Dataset records.
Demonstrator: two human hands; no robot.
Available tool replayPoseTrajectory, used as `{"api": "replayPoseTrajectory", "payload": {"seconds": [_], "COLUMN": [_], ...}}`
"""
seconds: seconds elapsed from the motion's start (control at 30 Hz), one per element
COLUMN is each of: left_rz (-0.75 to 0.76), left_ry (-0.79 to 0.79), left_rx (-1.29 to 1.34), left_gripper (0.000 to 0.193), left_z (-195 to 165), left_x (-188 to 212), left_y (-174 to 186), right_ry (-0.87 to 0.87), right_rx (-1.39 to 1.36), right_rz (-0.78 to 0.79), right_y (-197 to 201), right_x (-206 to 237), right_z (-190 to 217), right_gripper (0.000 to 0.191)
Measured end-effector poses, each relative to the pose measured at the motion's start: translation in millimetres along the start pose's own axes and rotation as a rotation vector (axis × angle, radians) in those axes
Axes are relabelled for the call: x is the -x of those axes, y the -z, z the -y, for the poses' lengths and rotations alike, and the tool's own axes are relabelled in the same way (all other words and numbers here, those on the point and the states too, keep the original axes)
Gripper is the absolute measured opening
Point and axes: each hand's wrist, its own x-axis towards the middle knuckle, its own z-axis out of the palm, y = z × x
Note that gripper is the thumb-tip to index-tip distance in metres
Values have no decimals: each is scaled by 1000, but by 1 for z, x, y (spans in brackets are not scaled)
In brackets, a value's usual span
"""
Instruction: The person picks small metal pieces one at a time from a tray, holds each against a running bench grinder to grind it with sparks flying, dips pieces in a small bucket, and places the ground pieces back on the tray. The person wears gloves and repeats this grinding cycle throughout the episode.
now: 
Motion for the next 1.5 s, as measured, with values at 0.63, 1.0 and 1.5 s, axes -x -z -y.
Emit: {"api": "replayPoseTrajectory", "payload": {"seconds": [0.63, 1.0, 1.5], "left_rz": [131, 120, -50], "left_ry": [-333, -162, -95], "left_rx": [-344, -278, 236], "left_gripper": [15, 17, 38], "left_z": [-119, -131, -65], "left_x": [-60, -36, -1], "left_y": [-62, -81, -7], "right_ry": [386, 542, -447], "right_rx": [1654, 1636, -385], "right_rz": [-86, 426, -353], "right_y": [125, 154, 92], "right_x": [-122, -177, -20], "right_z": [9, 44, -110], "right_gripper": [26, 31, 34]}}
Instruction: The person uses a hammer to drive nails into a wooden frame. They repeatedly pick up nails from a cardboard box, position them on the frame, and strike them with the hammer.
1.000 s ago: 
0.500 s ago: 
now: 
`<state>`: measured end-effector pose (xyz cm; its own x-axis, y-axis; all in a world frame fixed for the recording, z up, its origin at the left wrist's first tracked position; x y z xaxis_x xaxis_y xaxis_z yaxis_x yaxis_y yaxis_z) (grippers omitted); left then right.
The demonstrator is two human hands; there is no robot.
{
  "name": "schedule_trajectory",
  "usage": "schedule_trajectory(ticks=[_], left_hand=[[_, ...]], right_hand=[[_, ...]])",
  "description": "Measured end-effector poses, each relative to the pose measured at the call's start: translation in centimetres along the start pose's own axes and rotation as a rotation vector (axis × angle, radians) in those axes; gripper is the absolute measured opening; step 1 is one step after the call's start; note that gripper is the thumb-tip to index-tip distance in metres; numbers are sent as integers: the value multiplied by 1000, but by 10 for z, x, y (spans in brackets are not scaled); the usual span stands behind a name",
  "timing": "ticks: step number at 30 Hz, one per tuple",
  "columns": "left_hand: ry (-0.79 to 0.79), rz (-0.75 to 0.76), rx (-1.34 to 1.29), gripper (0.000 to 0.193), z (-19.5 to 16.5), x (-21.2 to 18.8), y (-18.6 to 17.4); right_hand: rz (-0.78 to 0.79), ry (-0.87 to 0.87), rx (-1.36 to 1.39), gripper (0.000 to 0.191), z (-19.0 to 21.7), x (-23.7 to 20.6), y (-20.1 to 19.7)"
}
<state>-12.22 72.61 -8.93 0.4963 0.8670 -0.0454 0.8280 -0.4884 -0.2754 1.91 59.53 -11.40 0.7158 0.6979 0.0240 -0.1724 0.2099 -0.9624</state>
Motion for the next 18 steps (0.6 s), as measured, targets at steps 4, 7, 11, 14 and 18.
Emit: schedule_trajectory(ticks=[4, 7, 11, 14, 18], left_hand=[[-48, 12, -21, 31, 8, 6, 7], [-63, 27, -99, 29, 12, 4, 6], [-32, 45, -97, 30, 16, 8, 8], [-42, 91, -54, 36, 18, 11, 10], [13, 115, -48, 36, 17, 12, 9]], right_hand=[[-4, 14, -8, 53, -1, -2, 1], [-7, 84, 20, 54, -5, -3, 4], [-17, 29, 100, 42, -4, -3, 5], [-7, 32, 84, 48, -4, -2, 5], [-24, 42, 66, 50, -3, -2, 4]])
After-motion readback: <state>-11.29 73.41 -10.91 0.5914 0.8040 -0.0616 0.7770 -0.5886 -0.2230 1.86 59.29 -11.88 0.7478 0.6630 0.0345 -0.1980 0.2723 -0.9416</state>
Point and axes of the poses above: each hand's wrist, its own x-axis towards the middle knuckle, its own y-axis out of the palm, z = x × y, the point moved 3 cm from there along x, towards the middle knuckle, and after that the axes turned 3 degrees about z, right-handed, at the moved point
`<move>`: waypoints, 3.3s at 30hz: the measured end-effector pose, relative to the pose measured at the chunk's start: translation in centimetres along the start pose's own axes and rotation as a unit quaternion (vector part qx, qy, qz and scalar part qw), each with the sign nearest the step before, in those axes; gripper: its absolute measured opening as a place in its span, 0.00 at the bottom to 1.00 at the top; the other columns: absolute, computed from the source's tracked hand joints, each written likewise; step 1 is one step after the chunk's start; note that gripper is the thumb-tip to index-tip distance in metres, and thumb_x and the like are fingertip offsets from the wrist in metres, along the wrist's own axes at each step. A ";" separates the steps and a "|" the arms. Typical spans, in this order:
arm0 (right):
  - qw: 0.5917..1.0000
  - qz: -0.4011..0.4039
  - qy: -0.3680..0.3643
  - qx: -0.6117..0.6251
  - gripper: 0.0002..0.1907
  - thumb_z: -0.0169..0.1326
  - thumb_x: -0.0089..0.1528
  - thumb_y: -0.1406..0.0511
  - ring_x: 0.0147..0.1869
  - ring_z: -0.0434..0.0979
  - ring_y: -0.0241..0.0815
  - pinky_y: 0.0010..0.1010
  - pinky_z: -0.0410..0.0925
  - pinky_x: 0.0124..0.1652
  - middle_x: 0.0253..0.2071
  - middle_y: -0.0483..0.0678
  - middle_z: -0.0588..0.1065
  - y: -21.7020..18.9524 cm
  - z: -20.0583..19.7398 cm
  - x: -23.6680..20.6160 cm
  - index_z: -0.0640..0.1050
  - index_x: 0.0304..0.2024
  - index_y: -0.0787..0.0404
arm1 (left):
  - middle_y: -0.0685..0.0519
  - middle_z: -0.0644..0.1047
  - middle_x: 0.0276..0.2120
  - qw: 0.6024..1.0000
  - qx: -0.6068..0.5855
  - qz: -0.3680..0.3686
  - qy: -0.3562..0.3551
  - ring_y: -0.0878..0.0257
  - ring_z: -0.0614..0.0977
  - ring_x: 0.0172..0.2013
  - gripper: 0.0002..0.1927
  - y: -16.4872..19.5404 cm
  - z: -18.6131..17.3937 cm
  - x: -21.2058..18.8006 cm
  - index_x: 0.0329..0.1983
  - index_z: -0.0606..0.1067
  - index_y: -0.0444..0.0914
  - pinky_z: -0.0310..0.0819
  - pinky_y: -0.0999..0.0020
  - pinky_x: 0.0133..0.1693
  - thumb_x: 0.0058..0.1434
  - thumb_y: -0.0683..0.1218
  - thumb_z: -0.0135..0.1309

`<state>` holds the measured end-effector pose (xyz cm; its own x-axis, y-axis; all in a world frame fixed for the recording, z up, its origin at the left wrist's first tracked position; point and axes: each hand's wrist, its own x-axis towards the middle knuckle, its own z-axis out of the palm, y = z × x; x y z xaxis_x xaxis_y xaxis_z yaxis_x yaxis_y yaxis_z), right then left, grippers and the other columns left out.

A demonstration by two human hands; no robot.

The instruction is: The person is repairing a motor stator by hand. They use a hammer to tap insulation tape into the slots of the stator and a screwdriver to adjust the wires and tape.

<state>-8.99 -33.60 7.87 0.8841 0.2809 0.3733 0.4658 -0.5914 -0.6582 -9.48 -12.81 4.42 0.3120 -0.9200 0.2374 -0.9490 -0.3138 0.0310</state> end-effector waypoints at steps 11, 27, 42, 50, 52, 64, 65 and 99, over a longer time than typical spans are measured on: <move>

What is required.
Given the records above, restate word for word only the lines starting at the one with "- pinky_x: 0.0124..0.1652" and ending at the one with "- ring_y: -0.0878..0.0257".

Answer to the problem.
  - pinky_x: 0.0124..0.1652
  - middle_x: 0.0253..0.2071
  - middle_y: -0.0483..0.0678
  - middle_z: -0.0588..0.1065
  - y: -21.7020..18.9524 cm
  - z: -20.0583..19.7398 cm
  - x: -23.6680..20.6160 cm
  - index_z: -0.0640..0.1050
  - index_x: 0.0304..0.2024
  - index_y: -0.0787..0.0404
arm1 (left):
  - middle_y: -0.0685..0.0519
  - middle_z: -0.0644..0.1047
  - middle_x: 0.0276..0.2120
  - qw: 0.6024..1.0000
  - qx: -0.6068..0.5855
  - qz: -0.3680..0.3686
  - qy: -0.3562..0.3551
  - ring_y: -0.0878..0.0257

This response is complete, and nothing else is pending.